Lately things have been getting almost okay. I had a stable group of two roommates in a decent rental house in a pretty good neighborhood. My relationship with my parents was getting better – you could almost call it normal. I thought I had won their respect. They never expected me to amount to anything. My mom recently told me that she thought every day I’d call begging to come back home.

That day finally came, but not through any fault or failure of my own. They welcomed me back and said I could stay as long as I needed. I moved into my old room and stored my stuff in their garage.

It wasn’t three days before it was like nothing had changed. My dad has started treating me like I am 17 again, laying down rules that I have to follow as long as I’m living under his roof. He asks me three or four times a day if I’ve found a job and interrogates me on where I’ve applied. My mom is harassing me about cleaning my room and helping out around the house. I’m paying rent, by the way, but it doesn’t matter. I paid rent when I was 17, too.

My roommates have found a place to live and have replaced me with a new roommate. I don’t blame them, because they still have jobs. I’m looking, but there isn’t anything out there like what I was doing before, certainly not making the kind of money I was making. I’ve had a few job offers, but the pay is barely more than I’m getting from unemployment. Today my dad asked me how much longer I plan to stay. He wants his garage back. I’d love to leave, today, but I’ve got nowhere else to go. Why can’t they just leave me alone and give me a chance?

Frustrated

Dear Frustrated,

Parents sometimes see their adult children, not as adults, but as the same helpless little brats too stupid to pull their pants on the right way, because most of the time that’s exactly what you are. Not all of us are strong enough to accept our obsolescence in the lives of our children, so the only way we can keep feeling needed is to keep treating you like a child.

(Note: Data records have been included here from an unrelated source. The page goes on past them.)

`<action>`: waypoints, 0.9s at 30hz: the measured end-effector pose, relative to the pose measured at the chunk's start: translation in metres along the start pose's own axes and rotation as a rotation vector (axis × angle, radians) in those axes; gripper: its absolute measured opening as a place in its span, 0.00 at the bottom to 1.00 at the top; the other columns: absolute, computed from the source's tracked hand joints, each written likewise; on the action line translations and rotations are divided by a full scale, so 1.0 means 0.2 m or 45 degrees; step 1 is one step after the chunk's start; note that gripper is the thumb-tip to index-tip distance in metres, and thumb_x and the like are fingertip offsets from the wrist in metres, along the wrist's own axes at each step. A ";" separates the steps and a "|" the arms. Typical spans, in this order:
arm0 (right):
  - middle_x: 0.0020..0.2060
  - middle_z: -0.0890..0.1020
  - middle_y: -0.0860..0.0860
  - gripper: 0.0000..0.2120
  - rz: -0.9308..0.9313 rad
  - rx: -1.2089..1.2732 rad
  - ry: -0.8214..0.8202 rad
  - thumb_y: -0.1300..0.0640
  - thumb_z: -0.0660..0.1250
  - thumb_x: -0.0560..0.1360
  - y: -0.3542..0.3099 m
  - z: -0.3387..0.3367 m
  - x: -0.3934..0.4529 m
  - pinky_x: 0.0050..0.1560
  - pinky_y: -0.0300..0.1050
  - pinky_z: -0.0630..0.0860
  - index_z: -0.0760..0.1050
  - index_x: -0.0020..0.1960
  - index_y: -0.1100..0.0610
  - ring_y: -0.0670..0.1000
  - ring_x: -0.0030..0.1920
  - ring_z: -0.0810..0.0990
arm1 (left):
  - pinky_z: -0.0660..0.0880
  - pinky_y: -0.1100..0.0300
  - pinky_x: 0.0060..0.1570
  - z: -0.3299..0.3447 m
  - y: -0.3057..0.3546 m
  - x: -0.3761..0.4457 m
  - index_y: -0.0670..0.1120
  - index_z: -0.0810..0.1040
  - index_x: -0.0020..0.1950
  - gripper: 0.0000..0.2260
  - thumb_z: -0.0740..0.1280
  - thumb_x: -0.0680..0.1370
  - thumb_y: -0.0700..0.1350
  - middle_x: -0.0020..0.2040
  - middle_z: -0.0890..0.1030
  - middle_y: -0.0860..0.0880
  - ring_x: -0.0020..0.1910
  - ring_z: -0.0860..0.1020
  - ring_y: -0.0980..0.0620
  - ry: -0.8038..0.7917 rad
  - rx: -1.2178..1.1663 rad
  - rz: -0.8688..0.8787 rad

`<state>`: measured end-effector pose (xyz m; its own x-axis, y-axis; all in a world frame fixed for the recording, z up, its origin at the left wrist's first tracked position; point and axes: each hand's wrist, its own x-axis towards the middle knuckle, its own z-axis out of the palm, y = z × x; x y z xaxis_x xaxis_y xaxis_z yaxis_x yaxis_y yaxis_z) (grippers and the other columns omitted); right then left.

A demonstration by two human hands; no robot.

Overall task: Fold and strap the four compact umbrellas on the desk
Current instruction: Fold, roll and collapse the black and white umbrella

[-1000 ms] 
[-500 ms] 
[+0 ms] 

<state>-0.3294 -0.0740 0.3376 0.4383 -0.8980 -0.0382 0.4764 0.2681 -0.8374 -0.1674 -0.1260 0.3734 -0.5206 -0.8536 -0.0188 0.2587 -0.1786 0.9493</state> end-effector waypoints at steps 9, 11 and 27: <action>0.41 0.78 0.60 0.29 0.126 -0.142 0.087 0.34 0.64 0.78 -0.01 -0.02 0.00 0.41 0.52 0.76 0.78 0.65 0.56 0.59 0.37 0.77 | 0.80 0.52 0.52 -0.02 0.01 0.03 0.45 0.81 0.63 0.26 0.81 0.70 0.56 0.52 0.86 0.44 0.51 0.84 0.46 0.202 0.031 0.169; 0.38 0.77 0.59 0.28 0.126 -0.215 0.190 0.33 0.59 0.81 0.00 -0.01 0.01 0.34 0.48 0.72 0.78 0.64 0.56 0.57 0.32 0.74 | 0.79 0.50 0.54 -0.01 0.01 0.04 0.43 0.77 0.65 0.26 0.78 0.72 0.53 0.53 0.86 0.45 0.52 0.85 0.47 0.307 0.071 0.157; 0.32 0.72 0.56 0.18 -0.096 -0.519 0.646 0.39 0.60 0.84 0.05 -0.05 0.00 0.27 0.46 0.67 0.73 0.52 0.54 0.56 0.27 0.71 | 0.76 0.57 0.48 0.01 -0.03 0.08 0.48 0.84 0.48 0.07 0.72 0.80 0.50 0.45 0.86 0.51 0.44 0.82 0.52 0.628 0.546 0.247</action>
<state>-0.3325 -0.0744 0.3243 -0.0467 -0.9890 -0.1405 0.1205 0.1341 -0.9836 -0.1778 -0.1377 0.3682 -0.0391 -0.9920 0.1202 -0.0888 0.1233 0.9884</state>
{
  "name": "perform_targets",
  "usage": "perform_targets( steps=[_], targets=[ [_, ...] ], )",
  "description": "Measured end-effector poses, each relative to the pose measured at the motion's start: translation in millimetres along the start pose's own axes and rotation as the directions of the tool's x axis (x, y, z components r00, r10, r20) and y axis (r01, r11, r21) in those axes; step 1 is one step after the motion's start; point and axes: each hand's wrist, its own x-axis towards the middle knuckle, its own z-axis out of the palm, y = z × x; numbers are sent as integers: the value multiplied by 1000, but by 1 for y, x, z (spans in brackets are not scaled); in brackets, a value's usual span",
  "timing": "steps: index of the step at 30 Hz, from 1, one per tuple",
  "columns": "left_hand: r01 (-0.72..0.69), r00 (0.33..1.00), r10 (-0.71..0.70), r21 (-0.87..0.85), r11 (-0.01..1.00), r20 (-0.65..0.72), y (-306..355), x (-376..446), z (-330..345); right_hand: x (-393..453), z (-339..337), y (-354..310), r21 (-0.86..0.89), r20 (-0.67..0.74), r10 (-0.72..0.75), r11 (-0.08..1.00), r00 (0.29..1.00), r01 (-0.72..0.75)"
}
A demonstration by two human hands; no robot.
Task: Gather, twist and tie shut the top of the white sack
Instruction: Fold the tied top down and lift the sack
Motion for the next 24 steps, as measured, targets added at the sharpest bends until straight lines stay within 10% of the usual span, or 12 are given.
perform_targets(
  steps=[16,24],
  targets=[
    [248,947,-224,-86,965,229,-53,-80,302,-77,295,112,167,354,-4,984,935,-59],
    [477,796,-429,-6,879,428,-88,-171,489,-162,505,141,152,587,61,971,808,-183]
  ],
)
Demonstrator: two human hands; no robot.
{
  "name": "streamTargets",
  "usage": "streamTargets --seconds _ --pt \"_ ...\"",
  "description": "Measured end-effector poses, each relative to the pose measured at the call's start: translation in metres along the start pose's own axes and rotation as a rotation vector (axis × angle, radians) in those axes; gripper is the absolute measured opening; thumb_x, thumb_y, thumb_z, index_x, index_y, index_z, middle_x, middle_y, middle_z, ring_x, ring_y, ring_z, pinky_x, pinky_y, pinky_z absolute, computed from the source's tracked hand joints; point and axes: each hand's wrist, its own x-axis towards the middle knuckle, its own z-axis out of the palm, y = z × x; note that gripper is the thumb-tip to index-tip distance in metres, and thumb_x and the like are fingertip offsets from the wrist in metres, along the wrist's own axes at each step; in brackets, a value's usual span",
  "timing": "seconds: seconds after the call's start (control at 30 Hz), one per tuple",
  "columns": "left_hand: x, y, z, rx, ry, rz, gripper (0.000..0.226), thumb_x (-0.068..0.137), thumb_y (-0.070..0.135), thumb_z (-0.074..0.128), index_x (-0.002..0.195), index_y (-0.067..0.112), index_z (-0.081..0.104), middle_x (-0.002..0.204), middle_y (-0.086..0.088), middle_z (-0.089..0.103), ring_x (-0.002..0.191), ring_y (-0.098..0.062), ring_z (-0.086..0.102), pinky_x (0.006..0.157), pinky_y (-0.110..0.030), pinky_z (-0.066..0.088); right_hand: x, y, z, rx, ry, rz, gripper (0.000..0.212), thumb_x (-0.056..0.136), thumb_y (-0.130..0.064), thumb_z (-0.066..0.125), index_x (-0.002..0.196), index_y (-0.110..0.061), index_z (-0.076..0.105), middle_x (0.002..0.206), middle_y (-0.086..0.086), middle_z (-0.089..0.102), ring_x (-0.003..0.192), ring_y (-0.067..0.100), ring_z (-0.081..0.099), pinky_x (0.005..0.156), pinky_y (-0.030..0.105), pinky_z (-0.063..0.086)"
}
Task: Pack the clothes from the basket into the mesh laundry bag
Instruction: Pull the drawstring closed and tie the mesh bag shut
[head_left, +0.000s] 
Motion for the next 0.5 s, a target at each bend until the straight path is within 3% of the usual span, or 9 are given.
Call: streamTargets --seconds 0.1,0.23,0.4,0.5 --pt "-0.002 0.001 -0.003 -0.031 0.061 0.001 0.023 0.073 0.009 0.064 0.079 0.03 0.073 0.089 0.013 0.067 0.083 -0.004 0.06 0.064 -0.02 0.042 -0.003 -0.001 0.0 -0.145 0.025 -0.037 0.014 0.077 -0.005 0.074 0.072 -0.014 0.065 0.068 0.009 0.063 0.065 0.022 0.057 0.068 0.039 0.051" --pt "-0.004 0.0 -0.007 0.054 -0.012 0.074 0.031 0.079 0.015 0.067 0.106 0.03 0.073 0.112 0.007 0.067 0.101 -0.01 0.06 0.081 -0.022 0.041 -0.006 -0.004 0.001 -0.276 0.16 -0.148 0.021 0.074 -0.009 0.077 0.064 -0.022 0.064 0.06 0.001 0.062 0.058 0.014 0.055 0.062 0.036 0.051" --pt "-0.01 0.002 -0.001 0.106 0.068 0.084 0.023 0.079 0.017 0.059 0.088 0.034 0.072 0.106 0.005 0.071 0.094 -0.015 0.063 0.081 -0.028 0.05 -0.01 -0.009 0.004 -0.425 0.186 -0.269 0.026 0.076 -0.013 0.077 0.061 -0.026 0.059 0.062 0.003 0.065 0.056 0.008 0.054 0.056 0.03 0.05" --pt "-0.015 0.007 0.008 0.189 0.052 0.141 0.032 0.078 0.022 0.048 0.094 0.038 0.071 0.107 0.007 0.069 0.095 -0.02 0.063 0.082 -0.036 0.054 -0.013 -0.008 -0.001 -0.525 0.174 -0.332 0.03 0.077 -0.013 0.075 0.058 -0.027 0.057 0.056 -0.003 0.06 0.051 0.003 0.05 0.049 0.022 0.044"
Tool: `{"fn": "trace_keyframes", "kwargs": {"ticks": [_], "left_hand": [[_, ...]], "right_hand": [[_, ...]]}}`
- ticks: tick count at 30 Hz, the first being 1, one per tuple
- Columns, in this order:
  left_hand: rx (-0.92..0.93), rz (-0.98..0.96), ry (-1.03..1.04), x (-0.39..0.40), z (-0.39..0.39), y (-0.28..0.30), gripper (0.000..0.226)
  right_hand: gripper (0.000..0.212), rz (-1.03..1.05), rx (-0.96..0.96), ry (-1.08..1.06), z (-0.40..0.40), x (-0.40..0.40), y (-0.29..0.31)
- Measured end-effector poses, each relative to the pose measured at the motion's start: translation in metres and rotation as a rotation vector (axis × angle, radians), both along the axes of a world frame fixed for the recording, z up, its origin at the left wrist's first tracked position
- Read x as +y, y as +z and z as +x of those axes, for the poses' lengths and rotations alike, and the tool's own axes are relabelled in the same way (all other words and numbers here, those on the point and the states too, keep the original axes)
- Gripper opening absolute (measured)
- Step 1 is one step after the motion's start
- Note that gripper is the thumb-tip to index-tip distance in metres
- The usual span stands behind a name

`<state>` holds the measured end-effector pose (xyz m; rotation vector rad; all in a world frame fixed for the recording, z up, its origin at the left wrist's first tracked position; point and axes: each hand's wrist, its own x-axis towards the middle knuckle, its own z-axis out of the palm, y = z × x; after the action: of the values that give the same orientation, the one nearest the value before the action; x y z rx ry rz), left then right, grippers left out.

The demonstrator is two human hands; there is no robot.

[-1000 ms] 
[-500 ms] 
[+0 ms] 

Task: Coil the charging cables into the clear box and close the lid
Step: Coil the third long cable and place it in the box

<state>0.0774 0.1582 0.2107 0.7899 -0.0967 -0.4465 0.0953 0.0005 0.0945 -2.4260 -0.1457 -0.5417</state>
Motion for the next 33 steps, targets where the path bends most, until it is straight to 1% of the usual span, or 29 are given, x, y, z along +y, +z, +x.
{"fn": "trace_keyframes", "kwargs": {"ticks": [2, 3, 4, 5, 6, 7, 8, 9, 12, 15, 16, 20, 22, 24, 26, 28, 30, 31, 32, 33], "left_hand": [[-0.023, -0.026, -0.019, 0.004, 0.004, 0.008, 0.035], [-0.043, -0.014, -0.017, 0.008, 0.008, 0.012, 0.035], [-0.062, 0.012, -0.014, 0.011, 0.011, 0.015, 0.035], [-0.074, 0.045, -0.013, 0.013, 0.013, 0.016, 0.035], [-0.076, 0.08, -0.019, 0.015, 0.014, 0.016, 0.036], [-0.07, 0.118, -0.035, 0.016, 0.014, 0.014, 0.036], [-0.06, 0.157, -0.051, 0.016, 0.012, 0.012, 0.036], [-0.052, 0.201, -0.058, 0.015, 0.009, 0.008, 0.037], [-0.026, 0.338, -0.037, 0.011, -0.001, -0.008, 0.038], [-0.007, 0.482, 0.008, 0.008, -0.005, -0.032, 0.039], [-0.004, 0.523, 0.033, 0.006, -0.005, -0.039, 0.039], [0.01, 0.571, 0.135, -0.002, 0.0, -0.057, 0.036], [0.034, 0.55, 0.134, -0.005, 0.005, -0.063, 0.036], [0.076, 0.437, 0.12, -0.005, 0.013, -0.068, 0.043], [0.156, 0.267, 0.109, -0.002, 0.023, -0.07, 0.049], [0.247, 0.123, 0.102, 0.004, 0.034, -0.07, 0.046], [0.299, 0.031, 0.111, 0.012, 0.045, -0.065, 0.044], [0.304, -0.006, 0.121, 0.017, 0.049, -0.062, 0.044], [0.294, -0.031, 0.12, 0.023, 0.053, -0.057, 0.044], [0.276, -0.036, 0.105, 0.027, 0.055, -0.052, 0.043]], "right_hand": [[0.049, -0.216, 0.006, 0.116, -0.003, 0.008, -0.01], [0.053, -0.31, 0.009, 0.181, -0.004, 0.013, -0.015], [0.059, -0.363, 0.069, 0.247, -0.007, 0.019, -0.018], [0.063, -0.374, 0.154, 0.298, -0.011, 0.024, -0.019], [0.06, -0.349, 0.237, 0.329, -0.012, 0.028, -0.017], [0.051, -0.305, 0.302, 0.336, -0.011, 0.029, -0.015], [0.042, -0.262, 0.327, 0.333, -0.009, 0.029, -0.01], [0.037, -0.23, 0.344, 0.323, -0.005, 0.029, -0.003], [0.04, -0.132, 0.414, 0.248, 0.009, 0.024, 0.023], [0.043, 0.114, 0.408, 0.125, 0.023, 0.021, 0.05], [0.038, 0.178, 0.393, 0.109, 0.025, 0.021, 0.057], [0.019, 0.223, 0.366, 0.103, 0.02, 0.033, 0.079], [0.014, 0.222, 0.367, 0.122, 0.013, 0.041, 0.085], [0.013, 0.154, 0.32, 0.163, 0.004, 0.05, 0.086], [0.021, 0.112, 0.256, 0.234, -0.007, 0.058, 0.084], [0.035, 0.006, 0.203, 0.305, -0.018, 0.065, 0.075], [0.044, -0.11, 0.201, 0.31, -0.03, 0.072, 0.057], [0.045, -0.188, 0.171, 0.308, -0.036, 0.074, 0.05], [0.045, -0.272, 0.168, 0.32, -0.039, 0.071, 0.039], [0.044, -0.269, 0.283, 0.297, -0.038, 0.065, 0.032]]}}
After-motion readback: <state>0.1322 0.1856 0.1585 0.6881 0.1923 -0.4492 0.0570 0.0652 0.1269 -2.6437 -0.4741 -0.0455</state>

You sound like you once had the backbone to stand up to them, walk out the door, and make your own way in the world, once upon a time. You did it once. Do it again. You’re older and smarter now, so you won’t make quite as many mistakes.

Plenty of people have to start over in life, often from scratch. I’ve done it six times that I can recall. It isn’t fair, but life isn’t fair. You may not be able to go back to where you were right away, no matter how much time your parents give you to get back on your feet. You might have to start all over, working low wage jobs and living in crappy apartments with psycho roommates. But isn’t that better than having to kiss the ass of the man who wants his garage back more than his son?